(Beginning of DATA EXTRACT)

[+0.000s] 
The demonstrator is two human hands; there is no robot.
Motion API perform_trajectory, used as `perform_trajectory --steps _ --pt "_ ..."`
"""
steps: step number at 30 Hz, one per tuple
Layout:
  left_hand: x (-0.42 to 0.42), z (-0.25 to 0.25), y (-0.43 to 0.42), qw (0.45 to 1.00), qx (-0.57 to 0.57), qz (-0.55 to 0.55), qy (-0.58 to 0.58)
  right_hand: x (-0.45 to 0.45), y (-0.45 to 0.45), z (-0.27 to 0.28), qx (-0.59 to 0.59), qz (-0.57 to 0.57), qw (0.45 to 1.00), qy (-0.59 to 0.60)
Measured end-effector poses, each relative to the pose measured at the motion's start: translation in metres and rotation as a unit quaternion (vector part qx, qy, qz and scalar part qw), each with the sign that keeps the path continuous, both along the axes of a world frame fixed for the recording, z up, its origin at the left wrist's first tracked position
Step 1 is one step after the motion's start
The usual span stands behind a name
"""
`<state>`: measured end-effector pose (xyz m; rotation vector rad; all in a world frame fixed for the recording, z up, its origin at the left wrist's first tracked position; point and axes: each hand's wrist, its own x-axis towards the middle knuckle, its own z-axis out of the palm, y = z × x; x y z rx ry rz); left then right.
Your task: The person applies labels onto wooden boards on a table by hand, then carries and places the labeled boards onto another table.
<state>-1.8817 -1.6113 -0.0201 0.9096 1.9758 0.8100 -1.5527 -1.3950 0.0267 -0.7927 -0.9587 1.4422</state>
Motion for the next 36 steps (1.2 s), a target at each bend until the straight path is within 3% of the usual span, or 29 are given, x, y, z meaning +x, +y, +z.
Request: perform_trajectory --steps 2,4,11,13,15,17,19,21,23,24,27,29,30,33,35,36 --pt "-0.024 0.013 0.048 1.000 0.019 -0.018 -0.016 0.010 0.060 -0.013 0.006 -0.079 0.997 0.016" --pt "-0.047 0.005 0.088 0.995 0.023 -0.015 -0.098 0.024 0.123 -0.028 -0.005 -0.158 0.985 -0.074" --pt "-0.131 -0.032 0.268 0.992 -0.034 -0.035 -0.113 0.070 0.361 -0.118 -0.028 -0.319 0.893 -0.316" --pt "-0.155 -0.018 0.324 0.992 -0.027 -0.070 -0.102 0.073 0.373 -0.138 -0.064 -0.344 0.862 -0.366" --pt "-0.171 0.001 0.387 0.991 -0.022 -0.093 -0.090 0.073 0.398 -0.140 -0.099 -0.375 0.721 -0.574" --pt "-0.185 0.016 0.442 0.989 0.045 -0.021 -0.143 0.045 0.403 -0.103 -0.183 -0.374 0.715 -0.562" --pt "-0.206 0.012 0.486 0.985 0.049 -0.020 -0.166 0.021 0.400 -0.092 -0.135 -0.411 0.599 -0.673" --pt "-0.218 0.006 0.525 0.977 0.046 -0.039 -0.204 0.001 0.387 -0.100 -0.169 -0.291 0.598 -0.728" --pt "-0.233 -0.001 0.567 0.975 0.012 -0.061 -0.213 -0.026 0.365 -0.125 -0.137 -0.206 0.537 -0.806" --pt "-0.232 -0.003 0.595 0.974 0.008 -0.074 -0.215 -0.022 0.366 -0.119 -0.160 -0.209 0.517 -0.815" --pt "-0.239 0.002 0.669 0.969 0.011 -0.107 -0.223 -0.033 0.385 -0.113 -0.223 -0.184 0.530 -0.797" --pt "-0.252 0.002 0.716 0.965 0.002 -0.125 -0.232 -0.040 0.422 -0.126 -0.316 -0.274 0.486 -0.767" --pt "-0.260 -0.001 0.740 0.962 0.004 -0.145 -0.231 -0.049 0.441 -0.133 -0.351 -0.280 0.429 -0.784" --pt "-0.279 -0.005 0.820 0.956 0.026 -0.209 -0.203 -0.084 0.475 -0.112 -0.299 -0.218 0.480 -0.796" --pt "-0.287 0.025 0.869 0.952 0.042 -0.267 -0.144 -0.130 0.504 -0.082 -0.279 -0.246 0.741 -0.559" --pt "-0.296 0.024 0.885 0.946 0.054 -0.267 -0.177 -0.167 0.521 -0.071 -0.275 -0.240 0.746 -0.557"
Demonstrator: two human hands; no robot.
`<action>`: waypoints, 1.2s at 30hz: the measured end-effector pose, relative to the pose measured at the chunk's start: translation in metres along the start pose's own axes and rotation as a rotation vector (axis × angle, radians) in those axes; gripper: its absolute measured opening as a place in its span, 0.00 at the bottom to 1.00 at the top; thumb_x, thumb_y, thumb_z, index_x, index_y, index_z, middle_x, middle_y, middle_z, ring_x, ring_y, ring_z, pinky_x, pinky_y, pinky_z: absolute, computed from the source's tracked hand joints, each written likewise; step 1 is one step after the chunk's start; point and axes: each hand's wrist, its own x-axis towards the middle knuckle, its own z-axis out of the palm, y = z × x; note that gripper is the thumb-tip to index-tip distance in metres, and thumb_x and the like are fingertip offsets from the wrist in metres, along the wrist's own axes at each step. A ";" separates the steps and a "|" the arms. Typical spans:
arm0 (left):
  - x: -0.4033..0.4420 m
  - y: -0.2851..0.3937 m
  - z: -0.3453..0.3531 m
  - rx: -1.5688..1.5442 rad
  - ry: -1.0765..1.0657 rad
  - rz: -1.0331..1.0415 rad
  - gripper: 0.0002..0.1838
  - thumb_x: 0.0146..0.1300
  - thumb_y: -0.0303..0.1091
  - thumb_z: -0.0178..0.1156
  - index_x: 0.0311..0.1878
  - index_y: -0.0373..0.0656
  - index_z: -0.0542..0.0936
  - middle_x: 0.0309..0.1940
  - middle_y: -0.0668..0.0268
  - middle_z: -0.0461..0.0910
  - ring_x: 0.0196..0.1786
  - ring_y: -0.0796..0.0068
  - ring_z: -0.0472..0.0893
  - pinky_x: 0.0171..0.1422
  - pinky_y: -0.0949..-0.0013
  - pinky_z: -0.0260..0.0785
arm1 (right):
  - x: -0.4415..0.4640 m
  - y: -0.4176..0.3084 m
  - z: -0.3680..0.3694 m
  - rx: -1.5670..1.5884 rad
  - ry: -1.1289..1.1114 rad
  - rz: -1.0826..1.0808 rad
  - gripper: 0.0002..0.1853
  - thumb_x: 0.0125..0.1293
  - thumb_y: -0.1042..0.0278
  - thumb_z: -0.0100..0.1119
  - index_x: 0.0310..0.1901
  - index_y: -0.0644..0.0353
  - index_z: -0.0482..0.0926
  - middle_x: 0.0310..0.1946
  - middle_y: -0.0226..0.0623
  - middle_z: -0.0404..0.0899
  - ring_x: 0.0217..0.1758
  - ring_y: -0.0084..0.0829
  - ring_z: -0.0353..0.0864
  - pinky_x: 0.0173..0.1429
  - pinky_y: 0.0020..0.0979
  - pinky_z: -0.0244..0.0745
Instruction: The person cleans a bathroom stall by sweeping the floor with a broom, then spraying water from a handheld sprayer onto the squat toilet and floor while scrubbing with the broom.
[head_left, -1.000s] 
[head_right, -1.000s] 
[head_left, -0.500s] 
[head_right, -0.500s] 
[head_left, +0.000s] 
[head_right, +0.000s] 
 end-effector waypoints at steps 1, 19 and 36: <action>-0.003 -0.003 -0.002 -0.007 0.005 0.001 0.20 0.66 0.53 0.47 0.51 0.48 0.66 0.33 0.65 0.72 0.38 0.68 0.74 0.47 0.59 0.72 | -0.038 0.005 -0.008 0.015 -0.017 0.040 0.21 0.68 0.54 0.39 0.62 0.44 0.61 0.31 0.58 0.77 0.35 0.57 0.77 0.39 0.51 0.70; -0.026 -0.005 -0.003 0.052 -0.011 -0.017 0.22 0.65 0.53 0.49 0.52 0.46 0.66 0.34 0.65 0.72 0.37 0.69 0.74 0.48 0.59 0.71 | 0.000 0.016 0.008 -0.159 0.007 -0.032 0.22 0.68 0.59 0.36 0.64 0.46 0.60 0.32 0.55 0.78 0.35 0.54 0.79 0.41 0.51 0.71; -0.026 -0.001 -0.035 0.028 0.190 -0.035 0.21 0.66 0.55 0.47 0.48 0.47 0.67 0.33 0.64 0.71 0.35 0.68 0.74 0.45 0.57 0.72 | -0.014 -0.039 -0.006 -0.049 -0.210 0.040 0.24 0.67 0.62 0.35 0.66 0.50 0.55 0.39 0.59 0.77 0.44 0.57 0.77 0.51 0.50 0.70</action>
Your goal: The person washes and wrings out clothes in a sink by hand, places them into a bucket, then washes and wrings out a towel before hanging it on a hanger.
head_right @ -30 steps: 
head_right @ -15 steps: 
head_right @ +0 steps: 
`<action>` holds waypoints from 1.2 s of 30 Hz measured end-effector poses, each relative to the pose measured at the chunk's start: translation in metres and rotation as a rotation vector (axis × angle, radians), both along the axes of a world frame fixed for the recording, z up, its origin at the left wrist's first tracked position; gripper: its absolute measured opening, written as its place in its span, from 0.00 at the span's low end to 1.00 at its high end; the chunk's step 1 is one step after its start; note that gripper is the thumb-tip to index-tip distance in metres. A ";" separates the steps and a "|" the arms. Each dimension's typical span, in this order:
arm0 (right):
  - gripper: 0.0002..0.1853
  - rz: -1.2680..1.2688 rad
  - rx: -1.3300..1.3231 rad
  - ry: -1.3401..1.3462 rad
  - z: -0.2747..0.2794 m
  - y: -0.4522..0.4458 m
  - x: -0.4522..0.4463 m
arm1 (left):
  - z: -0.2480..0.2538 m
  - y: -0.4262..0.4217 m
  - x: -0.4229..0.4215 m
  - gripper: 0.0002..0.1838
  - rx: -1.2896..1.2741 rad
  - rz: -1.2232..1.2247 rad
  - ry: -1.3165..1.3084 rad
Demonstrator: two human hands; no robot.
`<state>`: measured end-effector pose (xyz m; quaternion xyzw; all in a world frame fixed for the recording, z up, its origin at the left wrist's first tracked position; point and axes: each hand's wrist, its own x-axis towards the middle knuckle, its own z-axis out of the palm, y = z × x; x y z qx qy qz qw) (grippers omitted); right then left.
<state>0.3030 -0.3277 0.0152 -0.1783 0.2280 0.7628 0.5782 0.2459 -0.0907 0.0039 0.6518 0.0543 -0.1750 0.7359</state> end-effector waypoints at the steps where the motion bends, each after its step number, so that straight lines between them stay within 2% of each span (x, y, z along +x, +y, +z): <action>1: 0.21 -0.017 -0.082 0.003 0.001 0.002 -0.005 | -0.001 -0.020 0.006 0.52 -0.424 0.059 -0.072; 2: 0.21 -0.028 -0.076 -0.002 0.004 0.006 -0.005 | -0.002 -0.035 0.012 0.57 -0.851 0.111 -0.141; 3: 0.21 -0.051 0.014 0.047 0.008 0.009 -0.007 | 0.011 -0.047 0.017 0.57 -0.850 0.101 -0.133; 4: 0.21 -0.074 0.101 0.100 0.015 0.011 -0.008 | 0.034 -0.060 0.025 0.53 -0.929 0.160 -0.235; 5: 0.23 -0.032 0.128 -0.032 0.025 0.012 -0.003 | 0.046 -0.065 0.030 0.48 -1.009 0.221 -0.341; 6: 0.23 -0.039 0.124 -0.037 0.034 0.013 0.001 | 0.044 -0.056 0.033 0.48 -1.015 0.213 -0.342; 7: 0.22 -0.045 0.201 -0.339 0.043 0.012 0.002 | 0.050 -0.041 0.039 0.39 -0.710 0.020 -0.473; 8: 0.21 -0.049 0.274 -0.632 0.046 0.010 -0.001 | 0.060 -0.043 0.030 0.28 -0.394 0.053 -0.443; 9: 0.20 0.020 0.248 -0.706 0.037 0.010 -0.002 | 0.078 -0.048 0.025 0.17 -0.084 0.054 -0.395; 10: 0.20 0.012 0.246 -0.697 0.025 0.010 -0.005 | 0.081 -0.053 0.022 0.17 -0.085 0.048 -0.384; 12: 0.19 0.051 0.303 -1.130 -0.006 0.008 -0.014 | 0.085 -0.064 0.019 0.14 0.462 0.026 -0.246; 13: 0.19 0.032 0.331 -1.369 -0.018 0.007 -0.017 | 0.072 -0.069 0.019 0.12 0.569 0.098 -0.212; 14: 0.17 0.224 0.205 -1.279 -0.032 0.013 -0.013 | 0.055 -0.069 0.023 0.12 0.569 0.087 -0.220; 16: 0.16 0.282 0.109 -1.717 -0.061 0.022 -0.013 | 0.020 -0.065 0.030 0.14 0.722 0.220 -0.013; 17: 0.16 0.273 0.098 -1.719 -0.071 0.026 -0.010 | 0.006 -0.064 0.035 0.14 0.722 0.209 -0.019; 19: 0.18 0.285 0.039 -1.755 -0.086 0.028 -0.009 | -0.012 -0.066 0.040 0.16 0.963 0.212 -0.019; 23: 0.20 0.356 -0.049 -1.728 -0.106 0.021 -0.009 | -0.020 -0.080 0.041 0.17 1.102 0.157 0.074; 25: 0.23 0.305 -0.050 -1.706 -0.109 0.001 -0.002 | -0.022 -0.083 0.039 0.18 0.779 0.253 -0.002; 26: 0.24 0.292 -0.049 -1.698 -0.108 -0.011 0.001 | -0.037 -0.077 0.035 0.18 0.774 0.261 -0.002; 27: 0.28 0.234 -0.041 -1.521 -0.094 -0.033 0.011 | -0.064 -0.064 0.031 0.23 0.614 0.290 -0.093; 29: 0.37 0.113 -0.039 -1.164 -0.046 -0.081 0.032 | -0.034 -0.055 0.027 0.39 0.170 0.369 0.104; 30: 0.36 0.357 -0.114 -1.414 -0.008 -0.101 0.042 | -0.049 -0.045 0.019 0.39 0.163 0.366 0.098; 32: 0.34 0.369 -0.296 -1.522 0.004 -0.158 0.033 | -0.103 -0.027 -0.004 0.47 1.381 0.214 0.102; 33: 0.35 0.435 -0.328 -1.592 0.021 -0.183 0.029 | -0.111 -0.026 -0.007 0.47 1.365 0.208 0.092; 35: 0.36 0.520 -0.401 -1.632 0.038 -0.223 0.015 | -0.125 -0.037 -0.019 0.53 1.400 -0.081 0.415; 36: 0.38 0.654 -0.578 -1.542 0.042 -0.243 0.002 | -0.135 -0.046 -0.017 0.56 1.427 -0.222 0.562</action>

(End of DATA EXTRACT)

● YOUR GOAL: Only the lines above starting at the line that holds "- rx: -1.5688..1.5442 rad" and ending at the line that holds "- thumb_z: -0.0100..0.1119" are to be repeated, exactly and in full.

● EXERCISE OUTPUT:
  - rx: -1.5688..1.5442 rad
  - ry: -1.0765..1.0657 rad
  - rz: -1.0331..1.0415 rad
  - gripper: 0.0002..0.1838
  - thumb_x: 0.0146..0.1300
  - thumb_y: -0.0303..0.1091
  - thumb_z: -0.0178..0.1156
  - index_x: 0.0311..0.1878
  - index_y: -0.0373..0.0656
  - index_z: -0.0542..0.0936
  - middle_x: 0.0309..0.1940
  - middle_y: -0.0668..0.0268
  - middle_z: -0.0461..0.0910
  - ring_x: 0.0196..0.1786
  - ring_y: -0.0796..0.0068
  - ring_z: -0.0472..0.0893
  - pinky_x: 0.0171..0.1422
  - pinky_y: -0.0949..-0.0013
  - pinky_z: -0.0260..0.0785
arm1 (right):
  - x: -0.4415..0.4640 m
  - y: -0.4176..0.3084 m
  - z: -0.3680..0.3694 m
  - rx: -1.5670..1.5884 rad
  - ry: -1.1289..1.1114 rad
  - rz: -1.0826..1.0808 rad
  - gripper: 0.0002..0.1853
  - thumb_x: 0.0125..0.1293
  - thumb_y: -0.1042..0.0278
  - thumb_z: -0.0100..0.1119

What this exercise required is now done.